## TASK TO COMPLETE
Filter the records for "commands" and keep each line that has it.

## INFORMATION GIVEN
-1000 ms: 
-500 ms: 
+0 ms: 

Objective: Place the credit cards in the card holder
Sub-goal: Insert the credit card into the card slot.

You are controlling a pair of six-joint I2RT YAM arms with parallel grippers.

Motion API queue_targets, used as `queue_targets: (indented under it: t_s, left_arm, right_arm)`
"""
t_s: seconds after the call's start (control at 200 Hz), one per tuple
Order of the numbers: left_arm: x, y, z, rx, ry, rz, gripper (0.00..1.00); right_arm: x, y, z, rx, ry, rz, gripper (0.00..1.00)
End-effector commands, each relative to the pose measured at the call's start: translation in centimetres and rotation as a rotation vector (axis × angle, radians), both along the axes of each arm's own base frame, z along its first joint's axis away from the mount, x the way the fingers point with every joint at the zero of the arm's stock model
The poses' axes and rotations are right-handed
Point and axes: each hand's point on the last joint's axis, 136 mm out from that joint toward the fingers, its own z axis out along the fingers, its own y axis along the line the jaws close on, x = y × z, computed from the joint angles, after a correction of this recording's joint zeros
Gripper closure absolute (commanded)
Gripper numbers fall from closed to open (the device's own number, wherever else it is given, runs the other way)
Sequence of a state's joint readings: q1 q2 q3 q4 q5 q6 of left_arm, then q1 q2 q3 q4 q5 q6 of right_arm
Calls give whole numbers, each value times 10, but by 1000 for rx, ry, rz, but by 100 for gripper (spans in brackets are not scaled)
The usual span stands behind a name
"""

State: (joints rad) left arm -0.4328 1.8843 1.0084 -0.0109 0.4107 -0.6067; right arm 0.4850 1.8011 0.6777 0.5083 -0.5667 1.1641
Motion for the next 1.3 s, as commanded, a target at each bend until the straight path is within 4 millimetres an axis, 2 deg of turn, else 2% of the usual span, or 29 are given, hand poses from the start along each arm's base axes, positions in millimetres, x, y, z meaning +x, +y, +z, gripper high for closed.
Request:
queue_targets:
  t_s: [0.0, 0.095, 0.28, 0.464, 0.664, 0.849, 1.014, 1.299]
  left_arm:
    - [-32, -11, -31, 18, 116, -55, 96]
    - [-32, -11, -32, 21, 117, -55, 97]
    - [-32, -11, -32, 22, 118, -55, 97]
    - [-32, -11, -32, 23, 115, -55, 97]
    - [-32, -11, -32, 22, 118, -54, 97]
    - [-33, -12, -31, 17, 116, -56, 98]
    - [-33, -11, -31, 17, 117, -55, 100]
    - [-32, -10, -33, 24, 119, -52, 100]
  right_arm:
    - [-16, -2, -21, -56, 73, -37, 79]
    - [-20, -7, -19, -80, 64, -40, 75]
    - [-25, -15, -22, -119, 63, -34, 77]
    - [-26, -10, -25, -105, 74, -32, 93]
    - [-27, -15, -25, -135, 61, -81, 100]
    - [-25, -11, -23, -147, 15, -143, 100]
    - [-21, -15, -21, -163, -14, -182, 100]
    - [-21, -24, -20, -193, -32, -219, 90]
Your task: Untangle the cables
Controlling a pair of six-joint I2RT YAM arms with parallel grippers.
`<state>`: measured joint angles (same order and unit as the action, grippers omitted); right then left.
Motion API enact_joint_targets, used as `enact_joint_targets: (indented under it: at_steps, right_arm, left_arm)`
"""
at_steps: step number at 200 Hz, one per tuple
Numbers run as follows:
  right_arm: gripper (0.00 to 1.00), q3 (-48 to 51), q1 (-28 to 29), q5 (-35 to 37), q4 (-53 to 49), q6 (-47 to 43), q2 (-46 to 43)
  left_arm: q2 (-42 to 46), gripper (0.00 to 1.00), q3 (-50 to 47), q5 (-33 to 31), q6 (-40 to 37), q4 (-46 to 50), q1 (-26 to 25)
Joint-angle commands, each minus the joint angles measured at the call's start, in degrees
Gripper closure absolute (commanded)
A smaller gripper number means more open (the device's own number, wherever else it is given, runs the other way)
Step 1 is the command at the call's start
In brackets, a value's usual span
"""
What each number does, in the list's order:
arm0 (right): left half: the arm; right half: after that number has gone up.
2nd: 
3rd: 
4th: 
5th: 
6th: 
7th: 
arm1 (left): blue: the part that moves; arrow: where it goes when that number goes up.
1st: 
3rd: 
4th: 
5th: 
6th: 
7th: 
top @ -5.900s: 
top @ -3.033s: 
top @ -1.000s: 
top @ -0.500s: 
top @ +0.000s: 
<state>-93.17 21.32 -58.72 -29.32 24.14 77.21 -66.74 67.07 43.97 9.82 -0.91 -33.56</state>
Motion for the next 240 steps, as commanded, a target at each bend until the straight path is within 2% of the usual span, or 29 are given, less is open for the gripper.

## RESULT
End-effector commands, each relative to the pose measured at the call's start: translation in centimetres and rotation as a rotation vector (axis × angle, radians), both along the axes of each arm's own base frame, z along its first joint's axis away from the mount, x the way the fingers point with every joint at the zero of the arm's stock model
Joint-angle commands, each minus the joint angles measured at the call's start, in degrees

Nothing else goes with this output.